### Directions
Whenever a line in the listing below holds the string "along", include it in the count. Say how many such lines there are and nothing more.

******************************

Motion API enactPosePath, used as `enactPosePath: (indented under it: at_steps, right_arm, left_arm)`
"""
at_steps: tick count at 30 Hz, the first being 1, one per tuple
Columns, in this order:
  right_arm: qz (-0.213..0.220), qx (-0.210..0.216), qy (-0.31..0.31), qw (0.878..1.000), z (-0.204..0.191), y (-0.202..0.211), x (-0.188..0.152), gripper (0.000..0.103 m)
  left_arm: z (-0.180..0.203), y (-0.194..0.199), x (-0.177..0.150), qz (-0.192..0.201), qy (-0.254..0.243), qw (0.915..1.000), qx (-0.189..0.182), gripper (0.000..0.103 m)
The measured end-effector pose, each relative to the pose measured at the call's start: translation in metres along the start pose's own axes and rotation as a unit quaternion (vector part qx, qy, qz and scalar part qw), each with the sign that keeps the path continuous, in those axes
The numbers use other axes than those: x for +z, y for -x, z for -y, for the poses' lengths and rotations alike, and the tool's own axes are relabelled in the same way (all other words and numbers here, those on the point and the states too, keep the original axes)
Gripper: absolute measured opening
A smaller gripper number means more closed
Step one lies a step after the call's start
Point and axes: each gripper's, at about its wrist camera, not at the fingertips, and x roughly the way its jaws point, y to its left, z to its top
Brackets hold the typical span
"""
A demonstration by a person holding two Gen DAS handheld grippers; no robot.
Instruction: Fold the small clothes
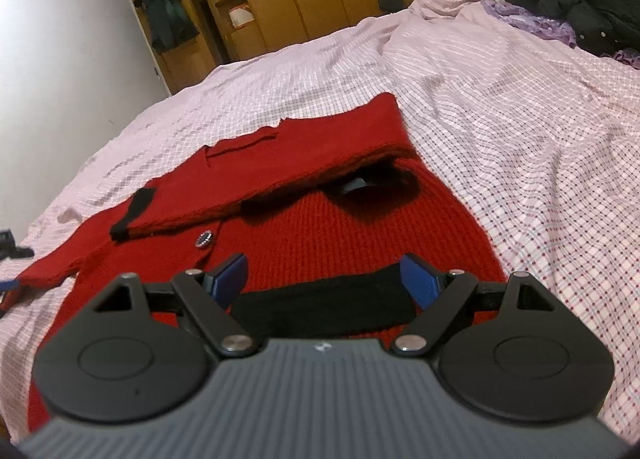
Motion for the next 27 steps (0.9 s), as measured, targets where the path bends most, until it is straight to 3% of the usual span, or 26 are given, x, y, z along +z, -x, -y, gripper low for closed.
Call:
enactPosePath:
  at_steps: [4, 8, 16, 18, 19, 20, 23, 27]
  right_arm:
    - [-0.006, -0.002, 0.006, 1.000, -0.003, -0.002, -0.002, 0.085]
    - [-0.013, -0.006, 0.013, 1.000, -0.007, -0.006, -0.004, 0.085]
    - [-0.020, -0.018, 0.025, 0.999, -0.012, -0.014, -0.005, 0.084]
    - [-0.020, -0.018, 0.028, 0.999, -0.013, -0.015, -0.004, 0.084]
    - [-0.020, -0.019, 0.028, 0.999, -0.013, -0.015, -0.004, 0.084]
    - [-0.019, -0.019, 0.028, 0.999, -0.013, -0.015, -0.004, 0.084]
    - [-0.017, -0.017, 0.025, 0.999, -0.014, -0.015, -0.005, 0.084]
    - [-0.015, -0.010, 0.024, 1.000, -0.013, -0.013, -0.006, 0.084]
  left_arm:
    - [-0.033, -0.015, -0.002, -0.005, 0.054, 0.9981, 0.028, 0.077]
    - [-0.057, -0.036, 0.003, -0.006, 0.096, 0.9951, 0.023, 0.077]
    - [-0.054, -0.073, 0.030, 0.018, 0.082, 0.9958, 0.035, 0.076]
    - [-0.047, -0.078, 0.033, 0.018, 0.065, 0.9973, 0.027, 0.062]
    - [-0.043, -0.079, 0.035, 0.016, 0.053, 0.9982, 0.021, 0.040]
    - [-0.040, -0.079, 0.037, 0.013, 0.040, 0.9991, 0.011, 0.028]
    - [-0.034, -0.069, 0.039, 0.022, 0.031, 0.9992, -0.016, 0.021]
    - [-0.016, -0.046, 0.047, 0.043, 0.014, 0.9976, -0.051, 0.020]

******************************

### Expected answer
2